When the Portuguese navigator Vasco da Gama landed his fleet at Calicut, India, in 1498, the Portuguese became aware of, among other things, a venomous snake with the remarkable ability to expand the skin of its neck to form a hood. The Hindi word the Indians used for the snake was naag, but the Portuguese decided to rename it in their own language, cobra de capello, "hooded snake". The Portuguese name was borrowed into English in the seventeenth century. By the nineteenth century its name in English had become shortened to cobra.

The earliest books were actually rolls of papyrus, a writing material that was made from the pith of the papyrus plant and used by the ancient Egyptians, Greeks and Romans. The Greek word for papyrus was biblos or byblos, which they derived from the name of the Phoenician city Bublos [now Jubayl, Lebanon], an ancient port from which papyrus was exported to Greece. Scrolls, papyri and, later, books were all called bublos, leading onto biblia, little book, from which is derived the word bible. The same source gives us bibliophile.
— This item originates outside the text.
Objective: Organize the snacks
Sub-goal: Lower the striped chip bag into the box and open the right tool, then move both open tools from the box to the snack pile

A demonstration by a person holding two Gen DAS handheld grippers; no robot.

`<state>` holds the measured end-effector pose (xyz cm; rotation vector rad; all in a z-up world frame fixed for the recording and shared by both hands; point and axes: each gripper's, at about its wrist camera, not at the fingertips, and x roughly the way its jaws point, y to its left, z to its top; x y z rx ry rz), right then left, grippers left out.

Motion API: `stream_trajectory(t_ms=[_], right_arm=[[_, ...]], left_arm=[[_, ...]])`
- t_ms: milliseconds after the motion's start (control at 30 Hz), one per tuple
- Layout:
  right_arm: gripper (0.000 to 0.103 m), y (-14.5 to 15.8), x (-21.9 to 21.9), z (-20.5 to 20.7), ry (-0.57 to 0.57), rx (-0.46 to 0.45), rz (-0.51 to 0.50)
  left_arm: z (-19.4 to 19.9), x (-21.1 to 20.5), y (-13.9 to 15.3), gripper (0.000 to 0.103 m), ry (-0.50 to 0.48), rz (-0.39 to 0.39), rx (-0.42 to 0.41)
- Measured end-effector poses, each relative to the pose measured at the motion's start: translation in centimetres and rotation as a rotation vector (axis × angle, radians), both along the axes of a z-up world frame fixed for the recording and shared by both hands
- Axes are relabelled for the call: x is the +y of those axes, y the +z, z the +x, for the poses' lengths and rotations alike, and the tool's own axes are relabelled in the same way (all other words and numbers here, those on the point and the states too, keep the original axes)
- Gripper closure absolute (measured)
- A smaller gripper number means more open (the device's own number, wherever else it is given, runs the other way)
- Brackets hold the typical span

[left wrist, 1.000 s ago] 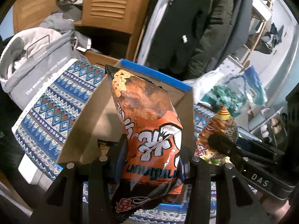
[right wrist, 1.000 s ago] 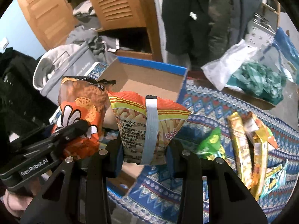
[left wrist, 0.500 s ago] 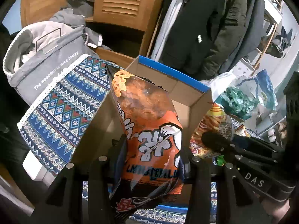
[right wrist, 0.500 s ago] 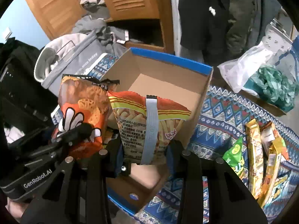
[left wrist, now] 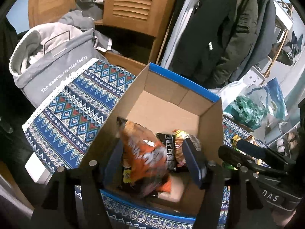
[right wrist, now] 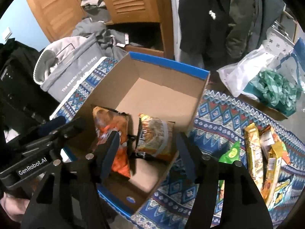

In the English society of the late Middle Ages, a standard article of feminine dress was the wimple; a cloth headdress that surrounded the neck and head, leaving only the face uncovered which was called a gorgias. An elegant and elaborate gorgias was so much the mark of a well-to-do and fashionable lady that gorgias became an adjective meaning ‘elegant’ or ‘fond of dress’. The adjective passed into Middle English in the form gorgayse, from which comes the word gorgeous.

Tap-root

In a language of multiple origins like Hindi, there are many sets of words where etymology would give the same meaning to all the words in a set but custom and usage say something different. Each word has a special function and the words in a set can’t substitute for one another. Nafa and laabh both mean gain but nafa is profit in a bargain while laabh is gain. Kothi and kothri both mean apartment but kothi is a big, modern house while kothri is a very small room.